Living at Dusk

'What's wrong, here? I don't understand this any better than you do. I know that it's wrong, but I can't see any way to fix it.'

He watched his young lover walking down the sidewalk, talking and laughing. Honestly, they were no longer lovers but somehow Roscoe couldn't -- had never been able to -- make himself stop thinking of him that way. Not from the time he had first opened his eyes to find himself lying on the grass, completely naked, seeing that bright happy smile just inches from his own had he been able to stop the thought. 'Lover.' The young man had so easily wriggled his way into Roscoe's heart that even when they'd had to stop, he'd never been able to get him out of his heart.

Nothing had, not even seeing him walk away, heart breaking. Roscoe hated that day. Hated with a passion that summer day he'd finally called it ended, finally bowed to the inevitable. They could never be as happy as they had been that year, they would never be able to sustain their love so why let it die a slow, agonising death? Why risking losing everything along with each other? He'd done the right thing, he knew that, even though it cost him what he loved most.

He hadn't seen that smile for years, afterwards. Every time he saw Bo, the other man would turn away, sometimes before Roscoe saw the frown, the worry -- saw the love still there, still waiting for him. Gradually they had learned to live without it. Gradually Roscoe had been able to greet his lover with a careful, casual hello and see a hint of that smile in return. Years went by and they found a kind of balance. The things they said were like moths, thin and nearly colourless, and if they flew too close they disappeared in flames. Reality was in things left unsaid. In things undone.

Roscoe thought he would spend the rest of his life in that tight balance, waiting for the next smile and hoping he would not kill it in the lies he had to live. Then one day his lover had broken the rules, and asked him how he was. Asked if they could be together again, for a minute at a time in solitude.

Terrified, he had only been able to say yes. Not immediately, not until he'd dragged out all his fears and given them to his lover who accepted those fears willingly, just as he'd known he would. Then Roscoe had said yes and before he could say another word he had his lover again, not just in his heart but in his arms. The kiss was too long, too short for anything and when he let go he'd had to turn and walk away.

He drove away, not looking back because he knew Bo was driving away as well. His mouth burned. Roscoe wished he'd said no. Wished he'd never said no.

How in the world was he going to survive, now? The next time someone said Bo's name he was going to remember, and then every time after that he would think about the next time and wonder if when they spoke there would be a chance for another kiss, maybe a quick touch--

Roscoe turned away and watched the pedestrians around the square. He should be out there, among them, doing what he was paid to do. Would the next one he spoke to be a friend of Bo's? He glanced over his shoulder and saw Bo disappearing into his car. They hadn't spoken this time. Bo hadn't even seen him, at least he hadn't shown any sign. Talking with his cousin, he had simply gone the other way leaving Roscoe staring after.

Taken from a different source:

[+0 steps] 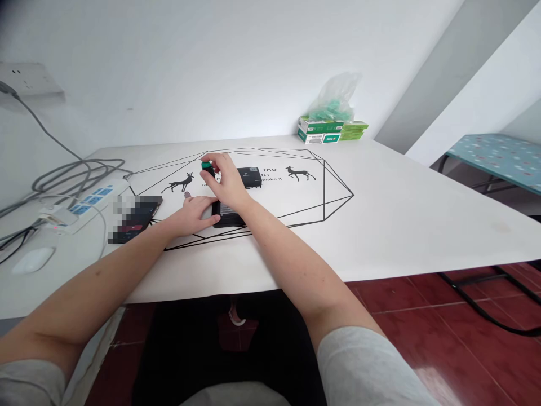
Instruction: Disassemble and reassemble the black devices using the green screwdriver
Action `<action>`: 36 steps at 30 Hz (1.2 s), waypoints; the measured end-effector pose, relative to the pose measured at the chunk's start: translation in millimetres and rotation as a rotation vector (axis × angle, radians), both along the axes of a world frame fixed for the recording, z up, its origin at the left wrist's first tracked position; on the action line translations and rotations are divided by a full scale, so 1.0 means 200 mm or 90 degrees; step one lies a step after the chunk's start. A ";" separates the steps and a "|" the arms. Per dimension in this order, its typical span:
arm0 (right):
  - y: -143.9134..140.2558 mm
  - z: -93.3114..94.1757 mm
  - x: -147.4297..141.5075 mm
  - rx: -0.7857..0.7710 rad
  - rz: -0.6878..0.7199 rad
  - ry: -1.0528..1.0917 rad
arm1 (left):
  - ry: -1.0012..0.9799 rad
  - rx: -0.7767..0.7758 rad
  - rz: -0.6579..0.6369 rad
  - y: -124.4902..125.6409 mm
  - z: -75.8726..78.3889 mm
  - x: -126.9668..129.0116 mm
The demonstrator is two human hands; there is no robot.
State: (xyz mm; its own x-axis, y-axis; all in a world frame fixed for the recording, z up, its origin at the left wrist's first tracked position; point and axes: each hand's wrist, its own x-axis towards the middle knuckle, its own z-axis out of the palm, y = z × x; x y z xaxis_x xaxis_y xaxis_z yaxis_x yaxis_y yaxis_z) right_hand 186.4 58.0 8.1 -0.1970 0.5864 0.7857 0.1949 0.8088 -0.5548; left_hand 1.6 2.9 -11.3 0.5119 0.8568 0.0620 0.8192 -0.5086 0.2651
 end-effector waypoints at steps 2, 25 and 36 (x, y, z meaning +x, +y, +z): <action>0.01 -0.01 0.00 -0.009 -0.008 0.008 | 0.001 0.002 0.001 0.00 0.00 0.00; 0.03 -0.02 0.01 -0.100 0.076 0.055 | -0.003 -0.008 0.011 0.00 -0.01 0.00; 0.04 -0.03 0.01 -0.081 0.063 0.056 | 0.008 -0.009 0.014 -0.01 0.00 0.00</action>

He'd thought briefly of walking after them, giving them one of Boss' false warnings just as an excuse to talk, get a bit closer so he could wait for that smile. He hadn't done it, then Bo and Luke were too far away before he felt that maybe he ought to, anyway. Now the car was gone from sight and all he was left with was the memory of that kiss.

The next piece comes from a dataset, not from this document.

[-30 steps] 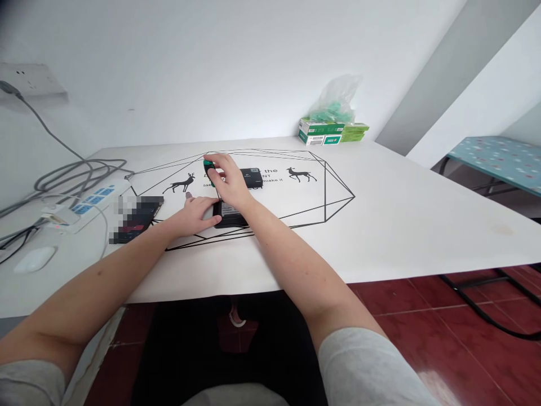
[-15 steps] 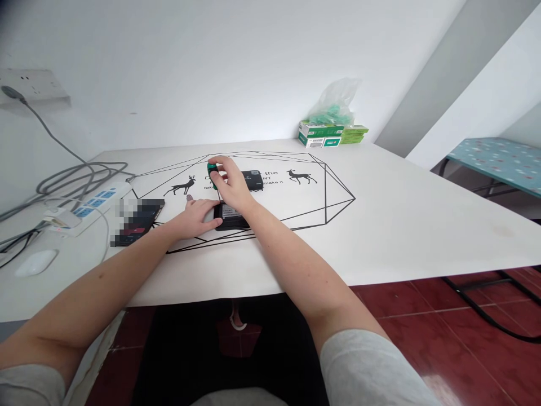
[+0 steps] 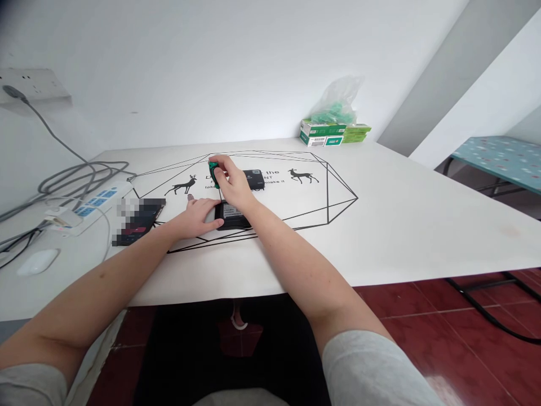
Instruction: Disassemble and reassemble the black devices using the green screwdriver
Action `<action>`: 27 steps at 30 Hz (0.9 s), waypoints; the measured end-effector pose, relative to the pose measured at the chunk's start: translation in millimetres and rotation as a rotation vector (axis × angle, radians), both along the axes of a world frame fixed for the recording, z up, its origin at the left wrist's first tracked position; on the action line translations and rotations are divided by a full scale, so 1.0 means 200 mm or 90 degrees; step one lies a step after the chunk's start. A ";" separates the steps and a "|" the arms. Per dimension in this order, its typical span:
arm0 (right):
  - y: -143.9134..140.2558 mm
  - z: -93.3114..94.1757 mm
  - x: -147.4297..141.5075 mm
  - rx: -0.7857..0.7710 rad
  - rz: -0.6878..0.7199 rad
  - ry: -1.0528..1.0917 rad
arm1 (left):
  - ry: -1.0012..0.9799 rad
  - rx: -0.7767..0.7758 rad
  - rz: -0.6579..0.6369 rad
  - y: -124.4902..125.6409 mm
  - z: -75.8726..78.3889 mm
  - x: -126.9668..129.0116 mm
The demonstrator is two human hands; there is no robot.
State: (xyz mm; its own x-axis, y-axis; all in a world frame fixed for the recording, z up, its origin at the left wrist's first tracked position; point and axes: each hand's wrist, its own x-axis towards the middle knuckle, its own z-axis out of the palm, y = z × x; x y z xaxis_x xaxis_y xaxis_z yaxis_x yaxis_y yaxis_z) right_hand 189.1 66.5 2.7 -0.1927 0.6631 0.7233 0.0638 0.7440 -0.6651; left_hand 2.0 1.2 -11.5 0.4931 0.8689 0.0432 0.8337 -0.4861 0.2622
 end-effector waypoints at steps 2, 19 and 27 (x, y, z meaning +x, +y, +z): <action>0.00 0.00 0.00 0.022 -0.039 -0.012 | 0.001 -0.002 0.000 0.00 0.00 0.00; -0.02 0.01 0.00 -0.004 -0.003 -0.019 | 0.025 -0.013 -0.021 0.00 0.02 -0.01; -0.01 0.00 0.00 0.030 -0.070 -0.038 | 0.024 -0.012 -0.020 0.00 0.02 -0.01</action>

Two weeks ago. Two weeks he hadn't slept, hadn't been able to laugh the way he needed to if he wanted people to think there was nothing more beneath him than the bumbling fool he needed them to see. Two weeks of thinking how much he'd missed his lover, and dreaming of ways to make it real again.

When the sun rose he would pack the dreams away and wait. Not today, but maybe tomorrow. Maybe tomorrow he would pull the General Lee over and Bo would get out and they would talk. He could ask how Jupiter's was doing, and Bo could tell him... anything. Nothing. They wouldn't have to talk. He just wanted to be with him again. It had been too long. Seven years. Much too long.

He'd been right. It wasn't going to be enough.